How does the PCM compensate for a lean condition? Oh that's right it runs rich.
This isn't an '88 K-Car or an '87 Mustang. The latter which I've had a vacuum leak on and got a rich condition due to reduced vacuum at the MAP and subsequent over-fueling by the ECM; fueling beyond the "trim" factor from the feed-back O2 system.
The Focus we got for my wife had a MASSIVE vacuum leak when we got it; the PCV hose was disconnected. Guess what? It ran LEAN. It ran LEAN because the MAF was telling the ECM it was getting "X" amount of air, and it was getting MUCH more than that. And the amount of air exceeded the enrichen factor based on O2 feedback. It made the car very doggy and it was running VERY lean.

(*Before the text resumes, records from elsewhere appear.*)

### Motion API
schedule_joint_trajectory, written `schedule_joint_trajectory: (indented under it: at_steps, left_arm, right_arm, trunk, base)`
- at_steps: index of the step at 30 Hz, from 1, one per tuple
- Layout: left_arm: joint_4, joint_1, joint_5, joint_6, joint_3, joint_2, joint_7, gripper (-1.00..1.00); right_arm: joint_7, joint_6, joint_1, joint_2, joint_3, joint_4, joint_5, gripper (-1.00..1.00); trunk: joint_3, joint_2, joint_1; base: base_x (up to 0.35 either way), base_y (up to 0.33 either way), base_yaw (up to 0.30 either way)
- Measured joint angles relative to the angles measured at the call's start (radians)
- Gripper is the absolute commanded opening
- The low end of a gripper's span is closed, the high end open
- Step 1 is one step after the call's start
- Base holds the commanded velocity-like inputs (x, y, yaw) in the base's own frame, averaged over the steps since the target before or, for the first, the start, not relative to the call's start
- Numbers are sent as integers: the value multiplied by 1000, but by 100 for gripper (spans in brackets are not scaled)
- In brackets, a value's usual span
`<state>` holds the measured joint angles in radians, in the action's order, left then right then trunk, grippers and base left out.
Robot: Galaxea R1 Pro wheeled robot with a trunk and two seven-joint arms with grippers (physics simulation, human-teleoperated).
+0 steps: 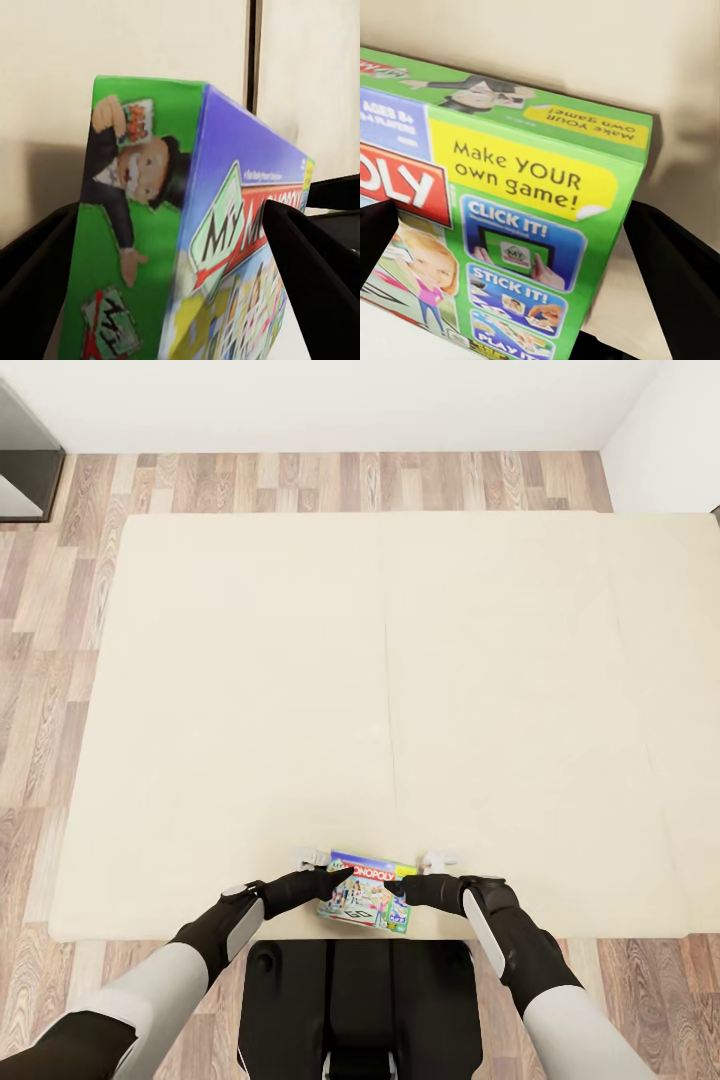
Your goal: Put all the toys in the child's room - the three board games (two on the bed and one on the table), the two jigsaw puzzles on the table, and the tennis ball on the table - inside the toy box on the table in the child's room.
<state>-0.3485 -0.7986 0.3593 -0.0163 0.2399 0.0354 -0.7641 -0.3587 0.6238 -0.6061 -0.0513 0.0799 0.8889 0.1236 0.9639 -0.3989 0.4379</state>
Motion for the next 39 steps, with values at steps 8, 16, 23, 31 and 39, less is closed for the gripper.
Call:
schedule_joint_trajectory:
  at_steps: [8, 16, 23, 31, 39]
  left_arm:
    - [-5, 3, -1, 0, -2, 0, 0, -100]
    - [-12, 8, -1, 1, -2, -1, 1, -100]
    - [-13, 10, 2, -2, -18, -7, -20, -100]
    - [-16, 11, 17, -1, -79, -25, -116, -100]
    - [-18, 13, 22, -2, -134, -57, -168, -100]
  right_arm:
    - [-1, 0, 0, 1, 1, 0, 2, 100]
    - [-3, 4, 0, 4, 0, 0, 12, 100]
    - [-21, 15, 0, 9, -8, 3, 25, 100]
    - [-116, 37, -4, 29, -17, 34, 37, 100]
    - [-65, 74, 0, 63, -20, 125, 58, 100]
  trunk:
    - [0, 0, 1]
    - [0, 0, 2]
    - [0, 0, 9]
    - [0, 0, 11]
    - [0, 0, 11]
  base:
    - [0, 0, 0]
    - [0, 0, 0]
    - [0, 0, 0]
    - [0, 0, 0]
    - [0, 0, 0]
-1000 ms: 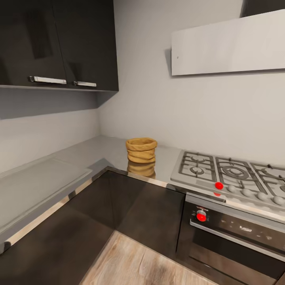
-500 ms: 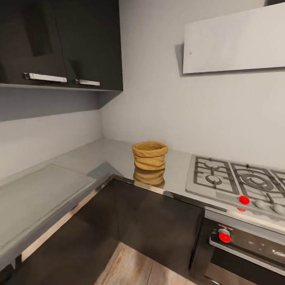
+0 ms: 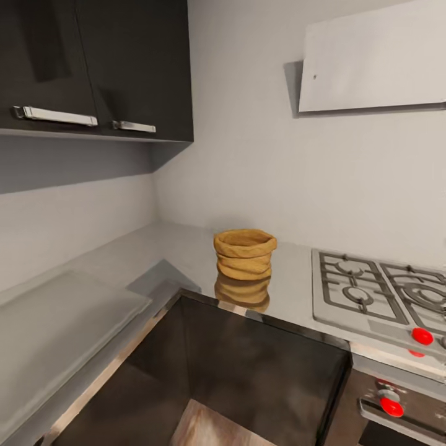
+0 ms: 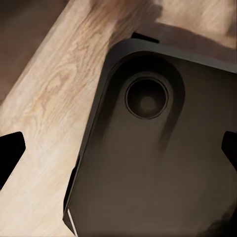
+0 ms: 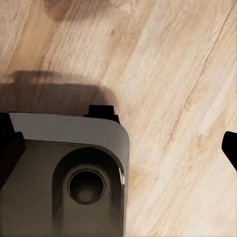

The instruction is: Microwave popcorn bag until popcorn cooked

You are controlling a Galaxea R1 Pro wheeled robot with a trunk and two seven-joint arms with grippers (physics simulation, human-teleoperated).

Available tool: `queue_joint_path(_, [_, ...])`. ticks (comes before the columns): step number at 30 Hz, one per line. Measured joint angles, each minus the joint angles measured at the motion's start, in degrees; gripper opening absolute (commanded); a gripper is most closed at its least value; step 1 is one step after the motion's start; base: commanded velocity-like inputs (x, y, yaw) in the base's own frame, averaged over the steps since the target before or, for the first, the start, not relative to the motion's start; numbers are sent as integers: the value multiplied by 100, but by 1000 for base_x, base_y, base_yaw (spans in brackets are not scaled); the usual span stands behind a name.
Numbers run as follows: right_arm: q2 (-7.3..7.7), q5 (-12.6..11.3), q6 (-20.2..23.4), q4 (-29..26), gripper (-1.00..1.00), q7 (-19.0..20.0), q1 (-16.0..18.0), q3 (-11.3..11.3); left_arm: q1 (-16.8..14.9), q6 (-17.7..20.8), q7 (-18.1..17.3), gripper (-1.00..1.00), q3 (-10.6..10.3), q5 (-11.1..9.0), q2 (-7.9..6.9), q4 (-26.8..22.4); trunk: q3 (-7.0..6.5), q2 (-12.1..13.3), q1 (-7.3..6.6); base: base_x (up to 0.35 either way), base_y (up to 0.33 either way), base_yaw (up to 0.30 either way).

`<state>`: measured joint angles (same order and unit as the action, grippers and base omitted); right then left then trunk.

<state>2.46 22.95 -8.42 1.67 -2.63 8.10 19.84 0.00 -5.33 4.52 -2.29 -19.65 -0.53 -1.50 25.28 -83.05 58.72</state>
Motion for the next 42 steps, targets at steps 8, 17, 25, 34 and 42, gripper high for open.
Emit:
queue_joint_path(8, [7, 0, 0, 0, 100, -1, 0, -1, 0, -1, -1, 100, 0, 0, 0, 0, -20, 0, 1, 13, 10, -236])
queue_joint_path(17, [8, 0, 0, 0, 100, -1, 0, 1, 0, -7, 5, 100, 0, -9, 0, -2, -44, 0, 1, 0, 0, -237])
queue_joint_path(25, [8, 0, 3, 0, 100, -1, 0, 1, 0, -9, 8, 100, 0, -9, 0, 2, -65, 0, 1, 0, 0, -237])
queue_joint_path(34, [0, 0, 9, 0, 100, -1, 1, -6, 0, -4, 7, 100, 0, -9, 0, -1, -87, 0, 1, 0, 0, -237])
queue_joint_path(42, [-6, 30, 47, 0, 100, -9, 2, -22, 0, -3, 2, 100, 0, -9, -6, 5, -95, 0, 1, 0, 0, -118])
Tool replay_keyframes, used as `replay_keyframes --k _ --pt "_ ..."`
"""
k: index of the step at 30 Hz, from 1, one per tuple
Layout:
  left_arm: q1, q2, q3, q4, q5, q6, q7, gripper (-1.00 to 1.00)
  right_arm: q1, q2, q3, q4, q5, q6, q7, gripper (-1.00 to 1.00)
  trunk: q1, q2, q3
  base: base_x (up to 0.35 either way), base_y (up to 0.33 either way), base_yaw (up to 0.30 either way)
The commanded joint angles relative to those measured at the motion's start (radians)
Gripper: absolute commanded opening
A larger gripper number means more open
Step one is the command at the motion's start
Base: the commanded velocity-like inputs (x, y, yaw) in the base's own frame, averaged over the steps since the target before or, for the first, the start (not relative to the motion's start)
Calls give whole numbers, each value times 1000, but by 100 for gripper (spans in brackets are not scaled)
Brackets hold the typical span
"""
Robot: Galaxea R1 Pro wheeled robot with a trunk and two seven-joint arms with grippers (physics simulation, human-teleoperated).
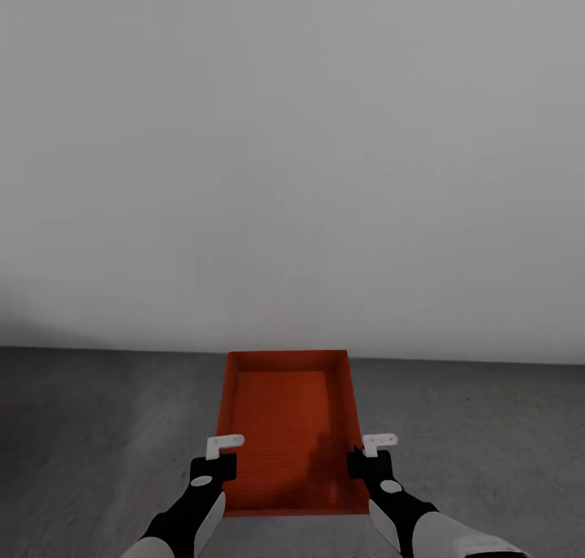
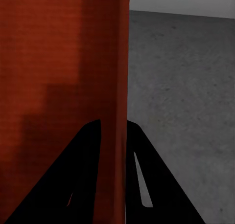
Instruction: Move the two storage containers from the living room to the garage. In the garage, place one container on the floor and stack the other container on top of it (either order is fine).
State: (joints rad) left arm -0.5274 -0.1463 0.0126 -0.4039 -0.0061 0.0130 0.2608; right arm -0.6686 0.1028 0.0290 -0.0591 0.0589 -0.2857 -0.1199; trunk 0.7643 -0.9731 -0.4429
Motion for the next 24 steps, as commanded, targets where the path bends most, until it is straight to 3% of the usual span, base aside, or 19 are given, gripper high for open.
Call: replay_keyframes --k 1,24 --pt "-1 8 38 -46 -17 2 9 -100 0 0 -23 2 -2 -3 -7 -100 0 -1 -3 0 0 0" --pt "-1 8 37 -46 -17 2 9 -100 0 0 -23 2 -2 -3 -7 -100 0 -1 -40 0 0 0"
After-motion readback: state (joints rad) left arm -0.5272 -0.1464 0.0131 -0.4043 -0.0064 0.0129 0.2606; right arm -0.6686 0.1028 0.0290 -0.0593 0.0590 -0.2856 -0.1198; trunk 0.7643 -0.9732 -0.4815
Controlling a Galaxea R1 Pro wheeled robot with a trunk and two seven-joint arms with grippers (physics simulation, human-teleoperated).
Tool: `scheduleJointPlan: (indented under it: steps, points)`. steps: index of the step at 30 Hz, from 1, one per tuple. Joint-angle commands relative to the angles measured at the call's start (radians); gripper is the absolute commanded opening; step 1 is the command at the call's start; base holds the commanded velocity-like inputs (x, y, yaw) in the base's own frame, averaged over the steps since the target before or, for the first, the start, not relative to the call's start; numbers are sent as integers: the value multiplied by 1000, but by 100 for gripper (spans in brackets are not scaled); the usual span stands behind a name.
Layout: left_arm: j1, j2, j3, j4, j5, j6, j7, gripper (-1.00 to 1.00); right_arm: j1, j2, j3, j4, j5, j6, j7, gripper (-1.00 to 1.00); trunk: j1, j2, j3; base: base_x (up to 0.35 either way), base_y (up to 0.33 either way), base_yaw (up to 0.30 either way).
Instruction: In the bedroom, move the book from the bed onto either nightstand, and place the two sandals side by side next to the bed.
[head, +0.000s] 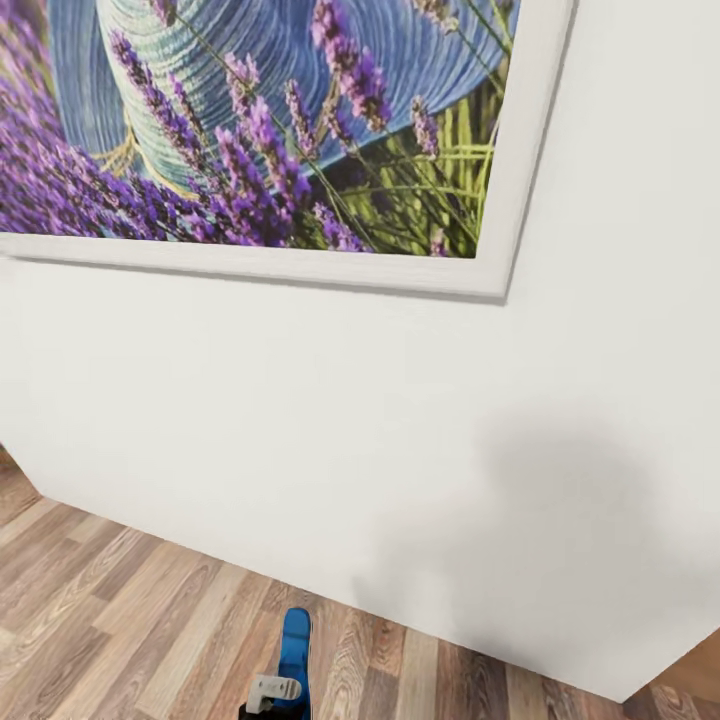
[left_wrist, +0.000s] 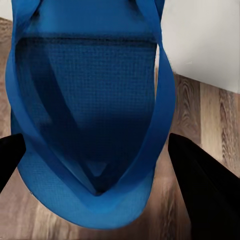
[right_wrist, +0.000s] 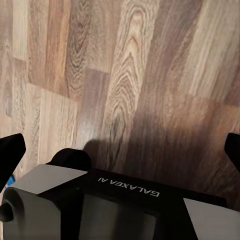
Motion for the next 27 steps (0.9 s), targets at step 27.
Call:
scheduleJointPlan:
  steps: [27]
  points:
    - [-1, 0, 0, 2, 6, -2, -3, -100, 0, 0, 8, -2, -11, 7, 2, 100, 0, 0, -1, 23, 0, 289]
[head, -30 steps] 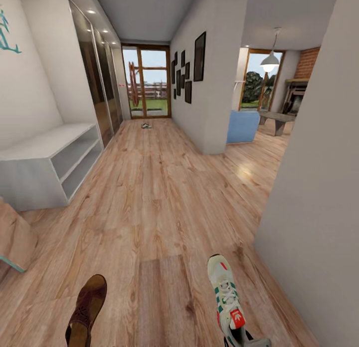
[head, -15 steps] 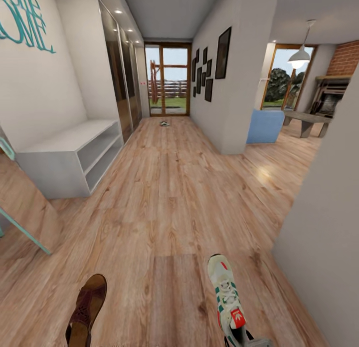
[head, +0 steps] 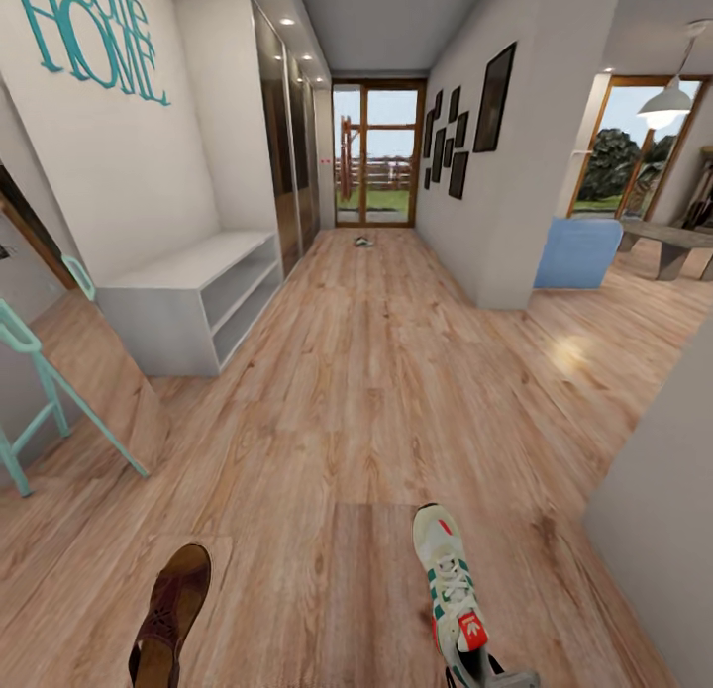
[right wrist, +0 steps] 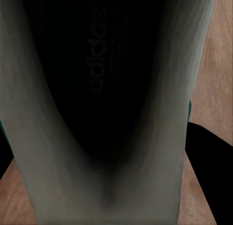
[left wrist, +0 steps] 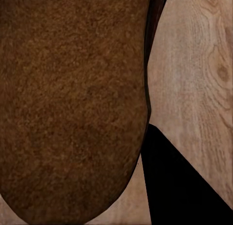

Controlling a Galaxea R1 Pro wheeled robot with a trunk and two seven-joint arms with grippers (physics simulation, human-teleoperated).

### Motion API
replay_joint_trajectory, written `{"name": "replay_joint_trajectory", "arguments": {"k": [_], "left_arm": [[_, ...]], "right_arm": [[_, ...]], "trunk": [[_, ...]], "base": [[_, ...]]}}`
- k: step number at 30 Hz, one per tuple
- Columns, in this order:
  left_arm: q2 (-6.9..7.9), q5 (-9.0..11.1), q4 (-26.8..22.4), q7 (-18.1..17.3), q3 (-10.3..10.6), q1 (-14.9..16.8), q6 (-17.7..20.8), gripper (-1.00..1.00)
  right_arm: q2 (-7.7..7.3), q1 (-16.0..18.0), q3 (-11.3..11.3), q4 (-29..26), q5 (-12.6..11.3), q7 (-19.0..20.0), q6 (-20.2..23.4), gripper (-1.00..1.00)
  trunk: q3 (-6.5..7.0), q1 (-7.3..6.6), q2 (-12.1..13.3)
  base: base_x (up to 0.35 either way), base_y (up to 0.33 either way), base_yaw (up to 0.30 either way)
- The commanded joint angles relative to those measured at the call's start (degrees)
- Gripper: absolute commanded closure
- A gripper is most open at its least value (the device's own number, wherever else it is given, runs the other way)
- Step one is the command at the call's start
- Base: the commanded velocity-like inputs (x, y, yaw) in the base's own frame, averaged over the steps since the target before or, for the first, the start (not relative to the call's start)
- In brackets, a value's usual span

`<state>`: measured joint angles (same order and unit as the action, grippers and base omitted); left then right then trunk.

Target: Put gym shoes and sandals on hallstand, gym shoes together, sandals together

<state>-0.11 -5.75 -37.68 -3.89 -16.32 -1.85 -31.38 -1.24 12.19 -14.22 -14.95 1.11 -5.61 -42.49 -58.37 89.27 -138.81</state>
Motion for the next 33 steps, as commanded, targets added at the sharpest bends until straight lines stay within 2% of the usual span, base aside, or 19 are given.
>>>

I have a fair deal of Ford experience. I have witnessed BOTH conditions on more than one occasion. On a MAP-equipped car, they will often run rich if the leak is large enough to affect the amount of vacuum seen by the MAP sensor. If not, they can run lean.
On a MAF equipped car, if there is unmetered air entering the system, they will run lean. Of course in closed-loop feedback from the O2 sensors will attempt to bring the A/F back into the acceptable range, but if the amount of correction exceeds the range specified in the ECM, you simply end up with an uncorrectable lean condition. And there is of course a code for this, as we experienced on my wife's Focus. I have NEVER witnessed a MAF Ford vehicle with properly functioning O2's run rich due to a vacuum leak.
The ECM doesn't just magically know there is a vacuum leak and start dumping fuel at it to compensate. It uses O2 feedback, which as StevieC touched on, would at most lead to the car running a "normal" A/F, and if it runs out of correction, lean, as I stated above.